9. Замораживающий уравновешивающий раствор по п. 8, в котором замораживающий уравновешивающий раствор содержит на 100 мл 7,5–15 мл многоатомного спирта, 10–20 мл сыворотки, и остальное составляет буфер;

при этом предпочтительно замораживающий уравновешивающий раствор содержит на 100 мл 0,5–3,5 г ПВС, 7,5–15 мл многоатомного спирта, и остальное составляет буфер.

10. Криоконсервирующий реагент, не содержащий ДМСО, содержащий криоконсервирующий раствор по любому из пп. 1–6 и замораживающий уравновешивающий раствор по любому из пп. 8, 9, причем криоконсервирующий раствор и замораживающий уравновешивающий раствор представлены независимо;

при этом предпочтительно содержание сыворотки составляет 0, и замораживающий уравновешивающий раствор содержит на 100 мл 0,5–2,5 г атактического ПВС, 7,5–15 мл многоатомного спирта, и остальное составляет буфер.
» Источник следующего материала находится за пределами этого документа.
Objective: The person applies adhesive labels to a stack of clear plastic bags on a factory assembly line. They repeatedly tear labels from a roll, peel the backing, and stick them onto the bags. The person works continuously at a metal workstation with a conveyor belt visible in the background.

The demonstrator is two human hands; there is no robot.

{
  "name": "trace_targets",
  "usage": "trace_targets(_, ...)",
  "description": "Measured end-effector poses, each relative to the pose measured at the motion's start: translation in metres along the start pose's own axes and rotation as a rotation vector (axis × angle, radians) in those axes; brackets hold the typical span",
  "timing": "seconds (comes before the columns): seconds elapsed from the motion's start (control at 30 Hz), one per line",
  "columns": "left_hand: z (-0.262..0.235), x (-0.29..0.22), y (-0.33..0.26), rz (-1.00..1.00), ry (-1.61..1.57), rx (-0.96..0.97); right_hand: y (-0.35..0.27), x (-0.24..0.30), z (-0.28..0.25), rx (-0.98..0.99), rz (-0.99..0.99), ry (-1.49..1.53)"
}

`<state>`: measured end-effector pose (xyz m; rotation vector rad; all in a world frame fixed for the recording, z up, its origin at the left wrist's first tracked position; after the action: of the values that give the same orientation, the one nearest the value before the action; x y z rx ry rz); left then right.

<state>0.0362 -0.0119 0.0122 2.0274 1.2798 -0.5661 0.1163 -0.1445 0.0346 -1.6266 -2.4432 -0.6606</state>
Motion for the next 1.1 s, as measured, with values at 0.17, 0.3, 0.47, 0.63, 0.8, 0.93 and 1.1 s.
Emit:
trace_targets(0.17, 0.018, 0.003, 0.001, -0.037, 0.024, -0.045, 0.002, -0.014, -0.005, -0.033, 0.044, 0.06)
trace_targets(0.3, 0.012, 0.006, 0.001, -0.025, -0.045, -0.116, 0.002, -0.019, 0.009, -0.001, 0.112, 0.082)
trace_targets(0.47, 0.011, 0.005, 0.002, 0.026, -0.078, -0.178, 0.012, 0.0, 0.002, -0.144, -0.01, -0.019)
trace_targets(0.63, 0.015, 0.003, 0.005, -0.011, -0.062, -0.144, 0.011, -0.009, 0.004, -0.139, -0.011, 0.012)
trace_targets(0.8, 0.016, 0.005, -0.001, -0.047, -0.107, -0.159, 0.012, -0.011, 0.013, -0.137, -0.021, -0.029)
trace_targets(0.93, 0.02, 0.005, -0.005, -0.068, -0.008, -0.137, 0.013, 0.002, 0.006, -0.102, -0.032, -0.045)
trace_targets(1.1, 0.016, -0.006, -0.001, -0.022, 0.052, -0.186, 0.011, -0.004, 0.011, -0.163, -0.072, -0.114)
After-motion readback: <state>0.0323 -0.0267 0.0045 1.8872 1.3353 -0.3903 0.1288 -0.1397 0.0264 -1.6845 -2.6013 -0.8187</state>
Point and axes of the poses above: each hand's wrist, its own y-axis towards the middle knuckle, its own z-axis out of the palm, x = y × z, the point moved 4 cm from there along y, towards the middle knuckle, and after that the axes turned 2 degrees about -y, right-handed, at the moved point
11. Применение криоконсервирующего раствора по любому из пп. 1–6 и/или замораживающего уравновешивающего раствора по любому из пп. 8, 9 для криоконсервации биологических тканей.

12. Применение по п. 11, в котором биологическая ткань выбрана из по меньшей мере одного из ооцита, эмбриона, стволовой клетки, органа и ткани.